Employment-Based Retiree Health Benefits: Trends in Access and Coverage, 1997-2010
24 Pages Posted: 25 Oct 2012
Date Written: October 2012
Abstract
This paper uses recently released data from the U.S. Census Bureau to examine recent trends in offer rates for retiree health benefits, as well as changes to eligibility for coverage and changes to benefits packages. It also examines how the populations of retirees with retiree health coverage and workers expecting such coverage have changed between 1997 and 2010. The paper ends with a discussion of what might be next for retiree health benefits. Key findings include the following:
Very few private-sector employers currently offer retiree health benefits, and the number offering them has been declining. In 2010, 17.7 percent of workers were employed at establishments that offered health coverage to early retirees, down from 28.9 percent in 1997.
Between 1997 and 2010, the percentage of non-working retirees over age 65 with retiree health benefits fell from 20 percent to 16 percent.
Because employers are under no obligation to provide retiree health benefits, except to current retirees who can prove that they were promised a specific benefit, and because (unlike defined benefit pension plans) employers are not under any obligation to pre-fund retiree health benefits, it is likely that employers will continue to make changes to those programs, especially for future retirees.

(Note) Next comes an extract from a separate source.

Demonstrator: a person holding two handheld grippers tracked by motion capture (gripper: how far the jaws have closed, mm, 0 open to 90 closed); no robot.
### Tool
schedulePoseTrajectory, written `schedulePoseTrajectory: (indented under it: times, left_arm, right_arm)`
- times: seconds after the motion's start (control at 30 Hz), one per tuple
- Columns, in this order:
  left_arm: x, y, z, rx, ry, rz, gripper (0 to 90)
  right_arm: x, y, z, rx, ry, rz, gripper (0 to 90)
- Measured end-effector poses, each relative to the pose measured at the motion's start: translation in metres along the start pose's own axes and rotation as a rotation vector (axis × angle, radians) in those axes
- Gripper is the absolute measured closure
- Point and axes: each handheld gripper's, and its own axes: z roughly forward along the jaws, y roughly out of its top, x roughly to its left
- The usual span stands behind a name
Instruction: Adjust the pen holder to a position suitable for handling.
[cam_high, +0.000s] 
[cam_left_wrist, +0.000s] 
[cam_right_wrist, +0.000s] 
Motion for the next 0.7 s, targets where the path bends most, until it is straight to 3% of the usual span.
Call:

Earlier research found little impact of reductions in coverage on retirees, but that may be because initial changes employers made to retiree health benefits affected future retirees as opposed to then-current retirees. Over time, more and more retirees have “aged into” those program changes, resulting in the greater impact found in more recent studies.
While many employers have dropped retiree health benefits, especially for future retirees, most that have continued to offer retiree health benefits have made changes in the benefit package they offer: raising premiums that retirees are required to pay, tightening eligibility, limiting or reducing benefits, or some combination of these.
Increasing retiree contributions tops the list of likely future changes: 43 percent of employers say they are very likely to increase the retirees’ portion of premiums next year, and another 35 percent are somewhat likely to do so.
Despite the fact that workers are more likely to expect retiree health benefits than retirees are actually likely to have those benefits, the expectations gap is closing: By 2010, 32 percent of workers expected retiree health benefits, while only 25 percent of early retirees and 16 percent of Medicare-eligible retirees had them.
Public policymakers face the difficult task of trying to provide solutions for a system that is largely voluntary. As employers view state-based health exchanges as a viable option to retiree health benefits, they may view their own role in providing health coverage to retirees as no longer necessary.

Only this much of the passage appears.